令狐莞尔总算是明白了,难怪这里光洁溜溜,家徒四壁,原来是叫这帮子家伙给搬空了。
这时,刚才那个高瘦的汉子接着老大的话继续说道:“这老的还不起,不是还有个小的么?”话里的意思你把孙女卖了不就有钱了吗?
“高老伯总共欠你们多少钱?”令狐莞尔突然站出来问道。
为首的汉子一听这阴恻恻的声音,心里不悦道:“没多少,连本带利也就六十两银子。”话虽这么说,可听说话的口气分明在讲:六十两银子呢,你还的起吗?
令狐莞尔当多少呢,你们这么把人往绝路上逼,不就是六十两银子么,可转念一想,好像自己现在也拿不出那么多,不过他自有办法,于是就说道:“你们把东西放下,明天来取吧。”
“凭什么?你小子是个什么东西!”一个斗鸡眼的大汉嚷嚷道。
见有人当出头鸟,那些人中又有人附和道:“还钱,还钱,今天就还,否则扒了你的皮。”还有两个撸起袖子作势就要上前动手。
令狐莞尔心里直呼晦气,刚出来就碰上这种事情,那阴沉的脸上都能结出冰来,毫无感情的冷冷道:“你们是来要账的,还是来找茬的?要账就等明天,又不少算你利息,若是来找茬的,奉陪到底!”
此言一出,所有人都懵了,虽是盛夏正午,可他们却都感觉如坠冰窟,浑身不自觉的打着寒颤,起了一身的鸡皮疙瘩,刚才的气焰也早就没了,畏畏缩缩,面面相觑。令狐莞尔还是血魔鬼童的时候那气势是何等凶厉冷酷,要唬住眼前这些个人自然是易如反掌。
为首的那个汉子心里寻思,没弄清这人底细没必要起冲突,明天就明天,反正也不差这一天,回去也问问老板是个什么态度,于是哆哆嗦嗦道:“好,一言为定!可是我丑话说在前头,明天要是拿不出六十两银子来可别怪兄弟不客气,东西放下,走!”
领头的发话了,其他人自然是不多停留,放下东西,鱼贯而出,狼藉的院子里随后死一样的安静。
令狐莞尔调整了一会,等身上阴寒森冷的气息消散的差不多了才转过头去,就见高老汉无助沮丧的坐在台阶上,眼神有点呆滞。而那高丫头从屋里出来,关上门,把掉在地上的衣服一件件拾起来,重新打水清洗,通红的眼眶里不停的涌出眼泪,梨花带雨的俏脸蛋上尽是疲惫和绝望。令狐莞尔问高老汉是怎么回事,原来他儿子也就是高丫头的爹爹两年前得了重病死了,儿媳妇和老伴悲伤过度,承受不住打击也相继过世,前前后后的医药费,丧葬费让家里一贫如洗还借下了二十两银子高利贷。孙女这两年也是没日没夜的做活赚钱还债,只是利息太高,根本还不完,反而越长越多,现在这六十两银子不吃不喝好几年才能还上,可到时候又不止这个数了。

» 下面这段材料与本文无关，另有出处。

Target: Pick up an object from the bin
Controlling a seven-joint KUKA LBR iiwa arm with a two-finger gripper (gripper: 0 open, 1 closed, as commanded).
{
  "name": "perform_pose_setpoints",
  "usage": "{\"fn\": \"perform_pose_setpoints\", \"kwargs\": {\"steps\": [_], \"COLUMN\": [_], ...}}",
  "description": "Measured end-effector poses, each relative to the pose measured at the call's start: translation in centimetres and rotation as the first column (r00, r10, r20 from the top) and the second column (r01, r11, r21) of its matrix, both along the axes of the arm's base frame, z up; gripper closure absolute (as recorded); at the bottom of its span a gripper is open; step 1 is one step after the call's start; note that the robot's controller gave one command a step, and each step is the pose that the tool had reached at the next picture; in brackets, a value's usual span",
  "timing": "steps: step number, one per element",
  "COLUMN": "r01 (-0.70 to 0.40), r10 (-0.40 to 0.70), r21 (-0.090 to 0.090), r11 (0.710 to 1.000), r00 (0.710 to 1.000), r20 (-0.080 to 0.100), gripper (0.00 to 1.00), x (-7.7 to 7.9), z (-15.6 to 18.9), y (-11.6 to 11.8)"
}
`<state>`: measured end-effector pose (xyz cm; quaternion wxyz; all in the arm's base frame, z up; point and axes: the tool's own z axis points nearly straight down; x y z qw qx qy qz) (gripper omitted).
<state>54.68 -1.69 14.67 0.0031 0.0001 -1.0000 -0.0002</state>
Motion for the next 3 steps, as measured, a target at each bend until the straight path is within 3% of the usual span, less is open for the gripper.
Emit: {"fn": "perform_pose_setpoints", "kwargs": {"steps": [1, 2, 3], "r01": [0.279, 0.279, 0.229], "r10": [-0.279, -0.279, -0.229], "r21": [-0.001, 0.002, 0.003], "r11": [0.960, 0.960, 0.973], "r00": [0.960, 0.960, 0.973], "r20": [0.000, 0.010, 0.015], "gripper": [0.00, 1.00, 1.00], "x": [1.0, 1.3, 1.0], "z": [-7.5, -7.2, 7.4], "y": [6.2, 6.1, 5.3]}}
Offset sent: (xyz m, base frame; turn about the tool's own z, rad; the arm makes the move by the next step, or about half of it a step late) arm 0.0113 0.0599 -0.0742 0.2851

令狐莞尔微微叹了口气,农家日子清苦,没灾没病的能勉强度日,若是万一有个啥急事,要么坐困愁城,要么像高老伯那样陷入无休止的泥潭。可自己能力有限,也改变不了什么。又是重重叹息一声,令狐莞尔开口道:“老伯,丫头,你们放心吧,这件事我来想办法。”
高老汉疑惑的看着令狐莞尔,而听闻此言的高丫头却是面露坚强和信心。气氛压抑而凝重,令狐莞尔随即打了个招呼就又出门了。